== The task ==
Directions for the data below: repeat exactly the lines from the one with "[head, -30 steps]" through the one with "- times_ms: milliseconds", both included, and omit all pictures.
(Beginning of Records supplied)
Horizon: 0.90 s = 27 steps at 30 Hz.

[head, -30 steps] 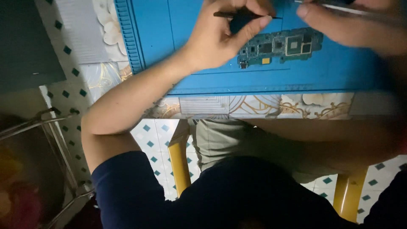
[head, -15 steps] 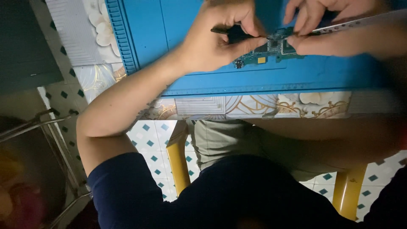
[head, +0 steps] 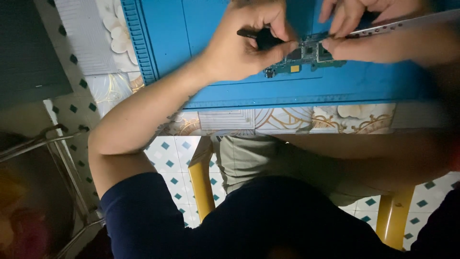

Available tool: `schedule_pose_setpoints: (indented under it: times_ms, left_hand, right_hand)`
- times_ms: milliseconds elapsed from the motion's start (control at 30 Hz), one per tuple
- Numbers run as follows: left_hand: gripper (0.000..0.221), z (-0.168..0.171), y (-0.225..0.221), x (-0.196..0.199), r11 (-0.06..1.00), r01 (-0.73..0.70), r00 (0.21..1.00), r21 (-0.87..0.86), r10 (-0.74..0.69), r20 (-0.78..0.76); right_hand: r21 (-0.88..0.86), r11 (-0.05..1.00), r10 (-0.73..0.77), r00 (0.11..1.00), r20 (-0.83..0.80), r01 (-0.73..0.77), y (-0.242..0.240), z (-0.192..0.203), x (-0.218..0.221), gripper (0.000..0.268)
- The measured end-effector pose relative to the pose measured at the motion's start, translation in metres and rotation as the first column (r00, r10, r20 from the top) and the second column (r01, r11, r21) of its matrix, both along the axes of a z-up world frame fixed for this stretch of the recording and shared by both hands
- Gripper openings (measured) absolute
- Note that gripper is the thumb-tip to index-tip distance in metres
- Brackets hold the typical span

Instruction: The person is using tweezers to adjust or remove small components on a mobile phone motherboard and using a brush to clean the surface.

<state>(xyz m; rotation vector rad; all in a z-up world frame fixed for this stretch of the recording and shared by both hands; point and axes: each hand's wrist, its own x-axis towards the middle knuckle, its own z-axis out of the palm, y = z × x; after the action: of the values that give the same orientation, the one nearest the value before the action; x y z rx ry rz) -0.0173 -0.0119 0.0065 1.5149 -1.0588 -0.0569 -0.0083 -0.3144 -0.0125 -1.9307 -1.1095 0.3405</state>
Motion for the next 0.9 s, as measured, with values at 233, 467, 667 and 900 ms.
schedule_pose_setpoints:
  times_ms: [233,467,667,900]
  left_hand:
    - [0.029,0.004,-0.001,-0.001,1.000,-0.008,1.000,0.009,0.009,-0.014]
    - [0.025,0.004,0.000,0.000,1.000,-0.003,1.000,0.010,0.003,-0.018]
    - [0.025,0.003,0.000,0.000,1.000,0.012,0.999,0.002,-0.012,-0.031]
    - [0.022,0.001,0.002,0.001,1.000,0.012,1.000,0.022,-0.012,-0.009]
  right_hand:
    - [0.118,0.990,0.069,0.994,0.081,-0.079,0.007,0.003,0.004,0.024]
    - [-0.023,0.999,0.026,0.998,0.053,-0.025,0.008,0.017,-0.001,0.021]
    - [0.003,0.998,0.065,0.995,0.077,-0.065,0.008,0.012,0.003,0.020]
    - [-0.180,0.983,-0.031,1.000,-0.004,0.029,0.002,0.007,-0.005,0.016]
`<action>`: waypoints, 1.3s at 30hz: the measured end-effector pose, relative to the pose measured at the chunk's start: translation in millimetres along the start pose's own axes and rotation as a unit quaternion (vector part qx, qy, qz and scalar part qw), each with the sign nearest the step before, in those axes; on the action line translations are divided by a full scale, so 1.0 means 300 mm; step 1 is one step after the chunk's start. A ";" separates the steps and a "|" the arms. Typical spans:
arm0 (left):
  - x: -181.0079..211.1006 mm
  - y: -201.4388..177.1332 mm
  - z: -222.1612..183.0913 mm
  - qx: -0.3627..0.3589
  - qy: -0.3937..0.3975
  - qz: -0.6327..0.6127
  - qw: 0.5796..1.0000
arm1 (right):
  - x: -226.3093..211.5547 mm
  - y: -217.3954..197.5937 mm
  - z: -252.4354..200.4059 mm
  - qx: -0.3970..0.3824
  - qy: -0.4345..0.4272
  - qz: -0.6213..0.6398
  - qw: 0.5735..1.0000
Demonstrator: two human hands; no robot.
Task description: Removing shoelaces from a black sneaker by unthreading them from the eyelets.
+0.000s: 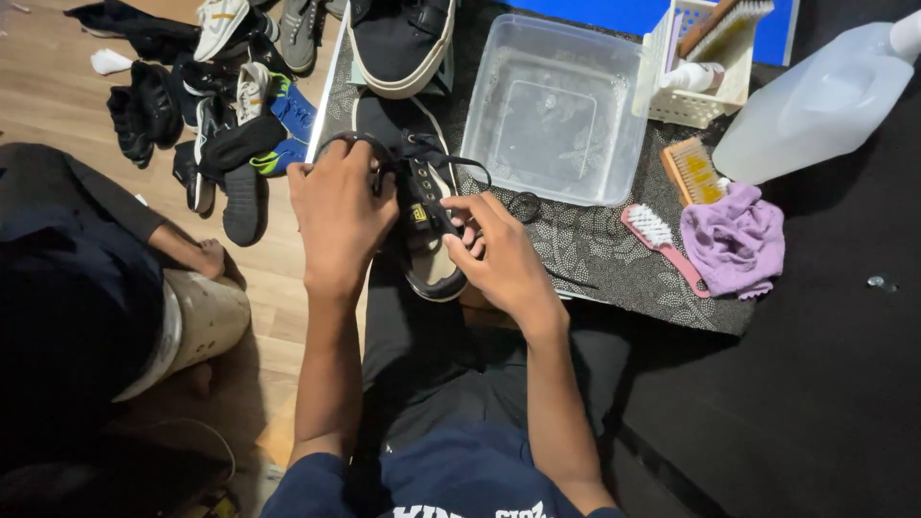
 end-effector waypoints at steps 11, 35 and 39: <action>0.019 -0.023 0.049 -0.053 -0.001 -0.076 0.996 | 0.008 0.009 0.003 0.007 -0.011 -0.011 1.000; 0.042 -0.089 0.078 -0.131 0.111 -0.421 0.891 | -0.034 0.005 -0.001 0.007 -0.007 -0.030 1.000; 0.021 -0.046 0.057 -0.062 0.082 -0.480 0.871 | -0.044 0.002 -0.005 0.007 0.002 -0.017 1.000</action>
Point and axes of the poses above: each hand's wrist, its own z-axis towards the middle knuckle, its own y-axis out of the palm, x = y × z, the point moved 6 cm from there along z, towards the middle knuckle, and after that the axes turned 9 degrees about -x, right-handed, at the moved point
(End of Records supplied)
== Response to this exercise ==
[head, -30 steps] 
[head, -15 steps] 
[head, +0 steps] 

Available tool: `schedule_pose_setpoints: (indented under it: times_ms, left_hand, right_hand)`
- times_ms: milliseconds elapsed from the motion's start (control at 30 Hz), one per tuple

Nothing else belongs in the output.